**PROBLEM REQUIREMENTS**
Reproduce the full listing below exactly. Do not include the pictures.

**COLLECTED DATA**
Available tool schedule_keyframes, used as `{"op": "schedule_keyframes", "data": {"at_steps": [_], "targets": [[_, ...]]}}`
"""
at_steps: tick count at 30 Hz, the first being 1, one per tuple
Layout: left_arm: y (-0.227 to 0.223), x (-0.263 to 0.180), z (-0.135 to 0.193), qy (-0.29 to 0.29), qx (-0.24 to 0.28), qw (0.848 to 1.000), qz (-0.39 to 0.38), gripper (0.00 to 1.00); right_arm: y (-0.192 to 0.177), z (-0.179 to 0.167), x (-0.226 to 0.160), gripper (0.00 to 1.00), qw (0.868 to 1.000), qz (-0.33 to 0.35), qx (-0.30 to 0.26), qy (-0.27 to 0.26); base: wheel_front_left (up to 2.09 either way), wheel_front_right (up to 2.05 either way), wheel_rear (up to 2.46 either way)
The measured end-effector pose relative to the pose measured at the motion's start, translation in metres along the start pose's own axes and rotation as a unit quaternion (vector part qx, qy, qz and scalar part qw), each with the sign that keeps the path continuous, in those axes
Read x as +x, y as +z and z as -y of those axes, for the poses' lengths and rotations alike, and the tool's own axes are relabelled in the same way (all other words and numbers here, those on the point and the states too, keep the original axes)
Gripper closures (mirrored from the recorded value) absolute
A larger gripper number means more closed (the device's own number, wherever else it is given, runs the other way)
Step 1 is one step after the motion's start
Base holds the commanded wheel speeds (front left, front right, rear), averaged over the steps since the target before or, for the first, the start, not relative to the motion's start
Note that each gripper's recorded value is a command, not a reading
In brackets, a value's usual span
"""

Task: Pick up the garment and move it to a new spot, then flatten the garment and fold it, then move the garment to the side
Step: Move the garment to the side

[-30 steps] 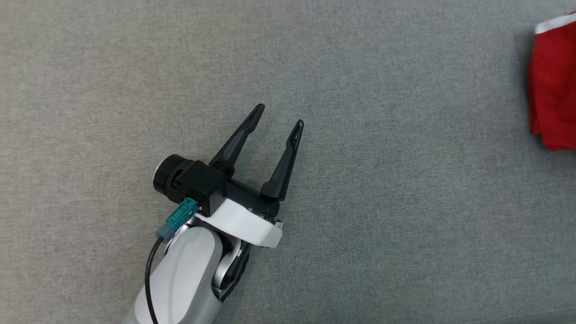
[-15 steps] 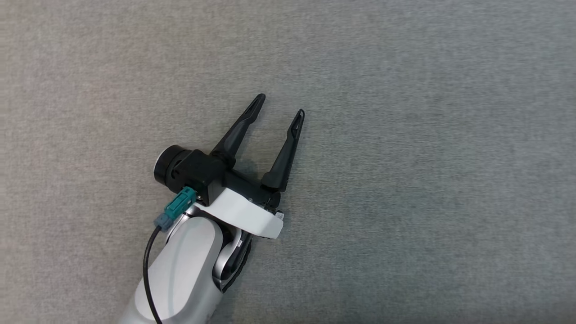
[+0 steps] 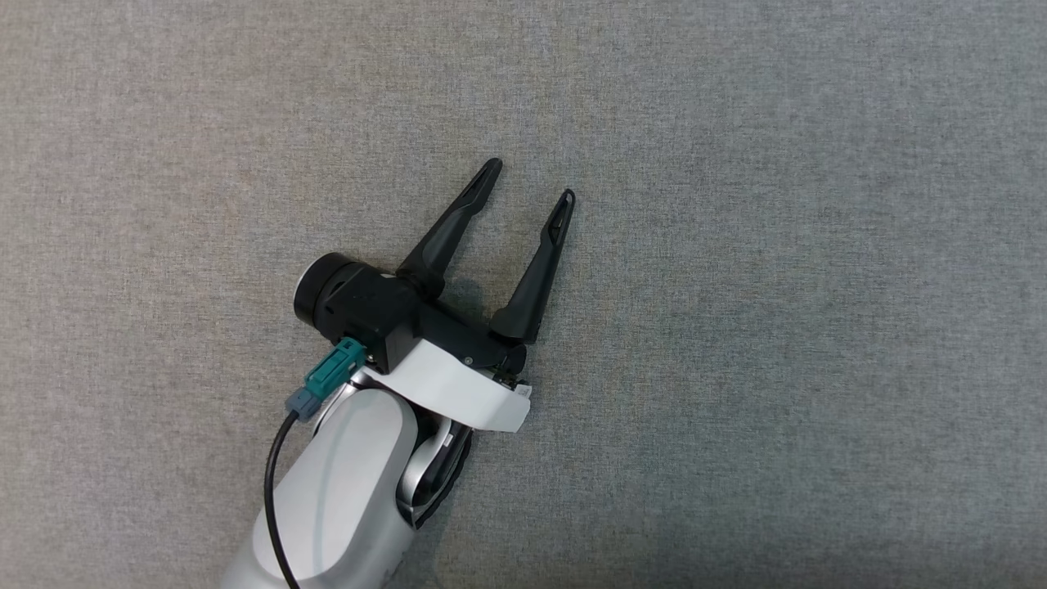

**OUTPUT FOR THIS EXERCISE**
Available tool schedule_keyframes, used as `{"op": "schedule_keyframes", "data": {"at_steps": [_], "targets": [[_, ...]]}}`
"""
at_steps: tick count at 30 Hz, the first being 1, one per tuple
Layout: left_arm: y (-0.227 to 0.223), x (-0.263 to 0.180), z (-0.135 to 0.193), qy (-0.29 to 0.29), qx (-0.24 to 0.28), qw (0.848 to 1.000), qz (-0.39 to 0.38), gripper (0.00 to 1.00); right_arm: y (-0.192 to 0.177), z (-0.179 to 0.167), x (-0.226 to 0.160), gripper (0.00 to 1.00), qw (0.868 to 1.000), qz (-0.33 to 0.35), qx (-0.30 to 0.26), qy (-0.27 to 0.26); base: wheel_front_left (up to 2.09 either way), wheel_front_right (up to 2.05 either way), wheel_rear (up to 2.46 either way)
The measured end-effector pose relative to the pose measured at the motion's start, translation in metres along the start pose's own axes and rotation as a unit quaternion (vector part qx, qy, qz and scalar part qw), each with the sign that keeps the path continuous, in those axes
Read x as +x, y as +z and z as -y of those axes, for the poses' lengths and rotations alike, and the tool's own axes are relabelled in the same way (all other words and numbers here, those on the point and the states too, keep the original axes)
Gripper closures (mirrored from the recorded value) absolute
A larger gripper number means more closed (the device's own number, wherever else it is given, runs the other way)
Step 1 is one step after the motion's start
Base holds the commanded wheel speeds (front left, front right, rear), averaged over the steps since the target before or, for the first, the start, not relative to the motion's start
Note that each gripper's recorded value is a command, not a reading
In brackets, a value's usual span
"""

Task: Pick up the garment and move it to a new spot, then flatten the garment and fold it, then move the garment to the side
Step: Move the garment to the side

[-30 steps] 
[-15 steps] 
[+0 steps] 

That's the full output for the exercise.